Angestellte, die ein AHV-pflichtiges Einkommen erzielen, sind im Rahmen der beruflichen Vorsorge (2. Säule) obligatorisch in der Pensionskasse des Arbeitgebers versichert. Wer innerhalb eines Monats eine neue Stelle antritt, kann die Austrittsleistung direkt an die Pensionskasse des neuen Arbeitgebers überweisen lassen. Dauert die Auszeit länger, muss das Guthaben bspw. auf einem Freizügigkeitskonto hinterlegt werden. Eine direkte Auszahlung ist gesetzlich nicht möglich.  

Tipp: Freizügigkeitsguthaben wieder einzahlen

Vergessen Sie später nicht, das Guthaben Ihres Freizügigkeitskontos wieder in die Pensionskasse Ihres neuen Arbeitgebers einzuzahlen, das wirkt sich positiv auf Ihre Vorsorge aus.

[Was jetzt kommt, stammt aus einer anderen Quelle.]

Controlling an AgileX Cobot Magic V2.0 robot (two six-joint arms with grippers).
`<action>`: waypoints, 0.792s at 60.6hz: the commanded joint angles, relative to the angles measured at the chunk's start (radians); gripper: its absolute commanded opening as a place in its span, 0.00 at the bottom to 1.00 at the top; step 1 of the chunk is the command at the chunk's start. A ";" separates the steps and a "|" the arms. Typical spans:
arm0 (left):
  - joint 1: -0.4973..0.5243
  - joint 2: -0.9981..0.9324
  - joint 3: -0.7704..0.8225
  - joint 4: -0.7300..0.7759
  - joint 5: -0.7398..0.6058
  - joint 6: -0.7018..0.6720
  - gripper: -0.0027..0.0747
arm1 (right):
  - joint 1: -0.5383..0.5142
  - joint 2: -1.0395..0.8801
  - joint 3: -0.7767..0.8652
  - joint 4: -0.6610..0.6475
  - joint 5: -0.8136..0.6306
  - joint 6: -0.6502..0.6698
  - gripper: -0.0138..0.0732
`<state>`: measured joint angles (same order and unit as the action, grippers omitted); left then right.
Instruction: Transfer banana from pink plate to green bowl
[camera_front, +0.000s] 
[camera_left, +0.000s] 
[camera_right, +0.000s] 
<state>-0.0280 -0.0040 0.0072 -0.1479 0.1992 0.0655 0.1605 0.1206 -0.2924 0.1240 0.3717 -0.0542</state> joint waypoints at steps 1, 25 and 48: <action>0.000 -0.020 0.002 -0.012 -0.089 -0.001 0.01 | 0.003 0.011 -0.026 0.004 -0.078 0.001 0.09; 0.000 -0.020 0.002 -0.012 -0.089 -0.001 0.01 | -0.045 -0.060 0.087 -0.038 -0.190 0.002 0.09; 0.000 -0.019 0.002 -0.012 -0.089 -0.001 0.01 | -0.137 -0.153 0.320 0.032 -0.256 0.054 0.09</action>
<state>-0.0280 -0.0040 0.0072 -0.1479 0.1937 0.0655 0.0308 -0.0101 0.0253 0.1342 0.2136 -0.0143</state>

Ab etwa 55 Jahren können zusätzlich auch freiwillige Einkäufe bei Ihrer Pensionskasse sinnvoll sein - idealerweise tätigen Sie diese aufgrund einer individuellen Pensionsplanung. 

Säule 3a - individuell vorsorgen 

Erwerbstätige Personen mit einem AHV-pflichtigen Einkommen dürfen jährlich einen Maximalbeitrag in die gebundene Vorsorge (Säule 3a) einzahlen und diesen bei den Steuern abziehen. Wer seine Auszeit beispielsweise von Herbst des einen Jahres bis Frühling des folgenden Jahres plant und trotzdem in beiden Jahren je ein AHV-pflichtiges Einkommen erzielt, kann auch in beiden Jahren die Säule 3a nutzen.  

Tipp: Säule 3a nachträglich noch ergänzen

Wer ein Beitragsjahr in der Säule 3a auslässt oder nicht den ganzen Betrag einzahlen konnte, kann solche Lücken, welche ab 2025 entstanden sind, unter bestimmten Bedingungen während maximal 10 Jahren rückwirkend ausgleichen.